Category: Uncategorized

Nordic Beach Boys

Big hat tip to Mark for this link to this funny video of Danish soldiers in Kosovo.

This is even funnier than the famous British soldier video shot in Basra, Iraq which is a good laugh too.

It makes me wonder what song would be good to spoof for the US Army in Korea?

Mandatory Service Debate Continues

The Korea Times is reporting on the debate currently going on throughout Korea about the mandatory service obligation. Below is a picture of female college students training in Changwon that was included with the article. Does anyone know why the females are conducting military training?
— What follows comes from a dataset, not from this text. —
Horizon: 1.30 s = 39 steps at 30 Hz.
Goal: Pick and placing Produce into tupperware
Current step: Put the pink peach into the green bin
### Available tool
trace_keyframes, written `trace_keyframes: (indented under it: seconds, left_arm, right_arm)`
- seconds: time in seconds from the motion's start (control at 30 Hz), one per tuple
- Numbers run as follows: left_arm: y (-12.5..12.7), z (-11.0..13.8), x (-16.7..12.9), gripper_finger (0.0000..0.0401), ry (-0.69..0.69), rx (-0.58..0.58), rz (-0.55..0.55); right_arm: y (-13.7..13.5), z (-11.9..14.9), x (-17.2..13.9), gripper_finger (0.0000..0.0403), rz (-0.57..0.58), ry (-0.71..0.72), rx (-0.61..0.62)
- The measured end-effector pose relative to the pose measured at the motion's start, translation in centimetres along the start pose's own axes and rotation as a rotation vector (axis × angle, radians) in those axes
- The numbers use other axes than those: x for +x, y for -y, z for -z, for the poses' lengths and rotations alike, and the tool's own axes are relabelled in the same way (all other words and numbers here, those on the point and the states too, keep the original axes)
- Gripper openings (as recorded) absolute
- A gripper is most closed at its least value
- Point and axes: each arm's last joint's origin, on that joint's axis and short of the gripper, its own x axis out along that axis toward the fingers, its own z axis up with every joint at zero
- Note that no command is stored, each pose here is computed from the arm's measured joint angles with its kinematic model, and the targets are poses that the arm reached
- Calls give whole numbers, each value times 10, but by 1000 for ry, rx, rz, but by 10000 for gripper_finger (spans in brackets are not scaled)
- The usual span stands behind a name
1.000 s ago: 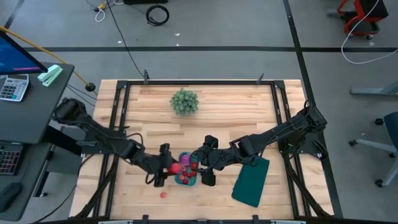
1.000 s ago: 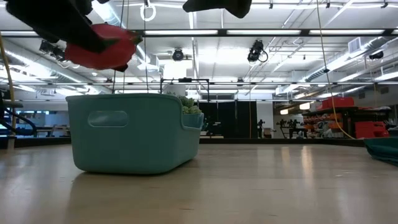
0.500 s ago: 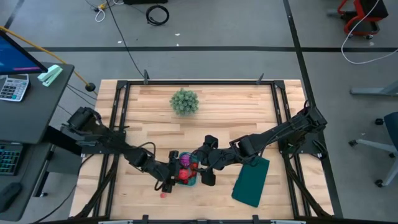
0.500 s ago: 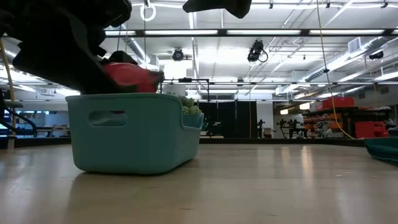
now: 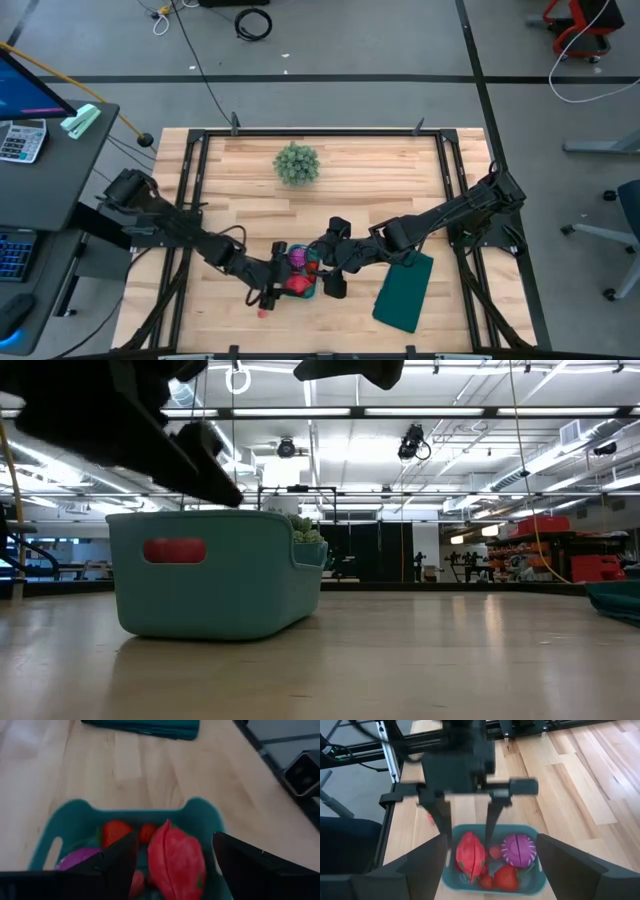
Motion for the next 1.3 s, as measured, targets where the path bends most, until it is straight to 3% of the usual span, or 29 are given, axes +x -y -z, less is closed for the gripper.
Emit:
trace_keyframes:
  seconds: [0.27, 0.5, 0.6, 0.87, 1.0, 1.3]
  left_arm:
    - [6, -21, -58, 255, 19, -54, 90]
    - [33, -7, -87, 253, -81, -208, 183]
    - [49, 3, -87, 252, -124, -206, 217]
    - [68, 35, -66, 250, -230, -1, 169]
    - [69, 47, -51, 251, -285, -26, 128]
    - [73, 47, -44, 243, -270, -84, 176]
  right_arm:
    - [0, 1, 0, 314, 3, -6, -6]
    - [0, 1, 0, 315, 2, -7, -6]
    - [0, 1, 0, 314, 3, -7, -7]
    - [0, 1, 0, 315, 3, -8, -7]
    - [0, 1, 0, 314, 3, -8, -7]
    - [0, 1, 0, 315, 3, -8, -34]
US Sending Food to North Korea

The US has decided to send 50,000 tons food aid to North Korea. However, it is not as much as the World Food Program wanted:

In an exclusive interview with CNN, WFP Asia Director Anthony Banbury called the donation “an important contribution but it is not enough.”
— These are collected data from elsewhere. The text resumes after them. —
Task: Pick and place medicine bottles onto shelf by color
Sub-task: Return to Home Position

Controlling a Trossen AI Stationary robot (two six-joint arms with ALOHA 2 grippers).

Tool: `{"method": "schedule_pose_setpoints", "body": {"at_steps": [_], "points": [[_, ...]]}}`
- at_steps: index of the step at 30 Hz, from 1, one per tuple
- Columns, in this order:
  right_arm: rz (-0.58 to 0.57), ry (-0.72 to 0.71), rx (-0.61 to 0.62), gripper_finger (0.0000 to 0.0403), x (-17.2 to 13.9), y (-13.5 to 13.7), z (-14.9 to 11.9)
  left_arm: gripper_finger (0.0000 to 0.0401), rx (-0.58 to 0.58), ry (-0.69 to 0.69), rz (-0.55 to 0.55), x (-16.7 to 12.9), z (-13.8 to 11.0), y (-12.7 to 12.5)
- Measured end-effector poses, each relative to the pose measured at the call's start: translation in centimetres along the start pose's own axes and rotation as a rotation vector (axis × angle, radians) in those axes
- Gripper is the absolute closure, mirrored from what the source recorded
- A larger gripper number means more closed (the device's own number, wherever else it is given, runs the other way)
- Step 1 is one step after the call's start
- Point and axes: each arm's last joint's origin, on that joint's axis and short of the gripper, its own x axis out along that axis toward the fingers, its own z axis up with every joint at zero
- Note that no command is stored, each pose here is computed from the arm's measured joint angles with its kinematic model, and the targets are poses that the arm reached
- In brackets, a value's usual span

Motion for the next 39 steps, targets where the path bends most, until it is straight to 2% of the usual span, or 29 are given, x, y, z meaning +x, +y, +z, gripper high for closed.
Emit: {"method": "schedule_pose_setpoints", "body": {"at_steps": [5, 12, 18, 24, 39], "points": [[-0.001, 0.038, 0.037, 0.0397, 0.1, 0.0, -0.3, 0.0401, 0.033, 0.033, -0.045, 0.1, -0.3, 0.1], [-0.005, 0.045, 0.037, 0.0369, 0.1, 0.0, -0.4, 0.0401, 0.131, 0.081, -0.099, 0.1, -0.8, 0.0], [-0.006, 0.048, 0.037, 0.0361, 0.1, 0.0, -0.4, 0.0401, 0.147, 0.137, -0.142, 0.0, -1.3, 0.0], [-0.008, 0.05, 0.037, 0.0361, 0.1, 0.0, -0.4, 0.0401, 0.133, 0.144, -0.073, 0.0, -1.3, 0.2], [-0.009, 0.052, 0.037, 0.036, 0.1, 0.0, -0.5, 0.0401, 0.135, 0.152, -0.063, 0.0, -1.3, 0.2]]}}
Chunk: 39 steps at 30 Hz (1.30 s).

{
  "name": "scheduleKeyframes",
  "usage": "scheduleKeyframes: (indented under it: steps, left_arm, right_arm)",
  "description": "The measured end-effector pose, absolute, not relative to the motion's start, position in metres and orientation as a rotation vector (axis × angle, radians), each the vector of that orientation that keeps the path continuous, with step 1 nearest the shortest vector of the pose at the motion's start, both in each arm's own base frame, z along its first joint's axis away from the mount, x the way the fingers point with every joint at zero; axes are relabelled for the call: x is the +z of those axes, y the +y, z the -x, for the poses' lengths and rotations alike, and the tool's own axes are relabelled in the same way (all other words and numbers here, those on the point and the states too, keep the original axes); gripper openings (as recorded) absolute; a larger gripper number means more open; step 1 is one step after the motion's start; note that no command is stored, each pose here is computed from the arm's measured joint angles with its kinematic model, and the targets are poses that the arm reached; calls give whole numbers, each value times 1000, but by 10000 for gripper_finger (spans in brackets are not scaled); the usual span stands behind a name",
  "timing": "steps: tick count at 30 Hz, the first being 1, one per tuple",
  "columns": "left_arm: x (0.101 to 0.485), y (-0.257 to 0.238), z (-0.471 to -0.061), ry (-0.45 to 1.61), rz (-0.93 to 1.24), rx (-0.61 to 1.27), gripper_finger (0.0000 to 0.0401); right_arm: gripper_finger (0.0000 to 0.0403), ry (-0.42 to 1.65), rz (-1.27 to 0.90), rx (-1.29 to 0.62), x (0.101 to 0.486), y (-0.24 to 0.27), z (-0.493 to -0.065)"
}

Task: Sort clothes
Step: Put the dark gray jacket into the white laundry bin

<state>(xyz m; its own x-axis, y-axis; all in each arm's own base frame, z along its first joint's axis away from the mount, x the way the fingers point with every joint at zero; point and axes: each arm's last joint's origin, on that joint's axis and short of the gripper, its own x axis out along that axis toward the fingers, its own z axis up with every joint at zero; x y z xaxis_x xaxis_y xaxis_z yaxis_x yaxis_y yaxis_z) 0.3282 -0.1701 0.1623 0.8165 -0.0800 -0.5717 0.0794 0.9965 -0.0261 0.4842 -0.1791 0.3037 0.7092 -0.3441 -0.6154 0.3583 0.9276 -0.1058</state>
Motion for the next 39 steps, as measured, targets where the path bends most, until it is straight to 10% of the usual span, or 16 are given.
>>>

“We are very grateful for it,” Banbury said. “We will try and move to get that food into the country as soon as possible. But we need more than 50,000 tonnes. We need over 200,000 tonnes.”

Banbury said because of a lack of donations, in recent months WFP has been forced to cut aid to about a million North Koreans, and is at risk of having to cut its aid entirely to millions more.

“If no new donations come in, 80 percent of the 6.5 million people we are trying to help will be without our assistance and they will be in a desperate situation,” Banbury told CNN.

What I find interesting is that the UN’s World Food Program makes it look like it is America’s fault that North Koreans are starving because we only gave 50,000 tons of food. I’m sure if the North Koreans would allow American or WFP authorities to distribute the food the US government would send more, but how come the UN doesn’t go ask France to buy a bunch of food for North Korea? Why is it that every time a country has a problem it is suddenly America’s problem? It seems like often that the same people who bash America are the same ones getting a free ride off the global security our military provides and the generosity of our citizens and government. Even North Korea.

Expensive Talks

The cost for the recent North-South talks in Seoul at the Walker-Hill Hotel have been extremely expensive. The overall cost for the four day talks was 400 million won. Take a look at some of these costs reported in the Joong Ang:

In contrast with past talks, Pyongyang’s chief negotiator, on this occasion Kwon Ho-ung, is staying not in a luxury suite but in a relatively modest guest room on the seventh floor, which costs 430,000 won per night. The other North Korean delegates are sharing rooms on the same floor.

South Korean Minister Chung Dong-young, however, is staying in a special suite on the 17th floor at a cost of 3.5 million won a night. Seoul said the room is necessary for Mr. Chung to hold private meetings with the North Koreans.

Modest room for 430,000 won a night!? Minister Chung needs a room that costs 3.5 million won a night for private meetings? Doesn’t he live in Seoul? So why does he need a hotel to stay in? If it is just to hold meetings in then why can’t he use a government office building instead? What a waste of money for a set of talks that accomplished nothing. I’m sure the Walker-Hill Hotel isn’t complaining though.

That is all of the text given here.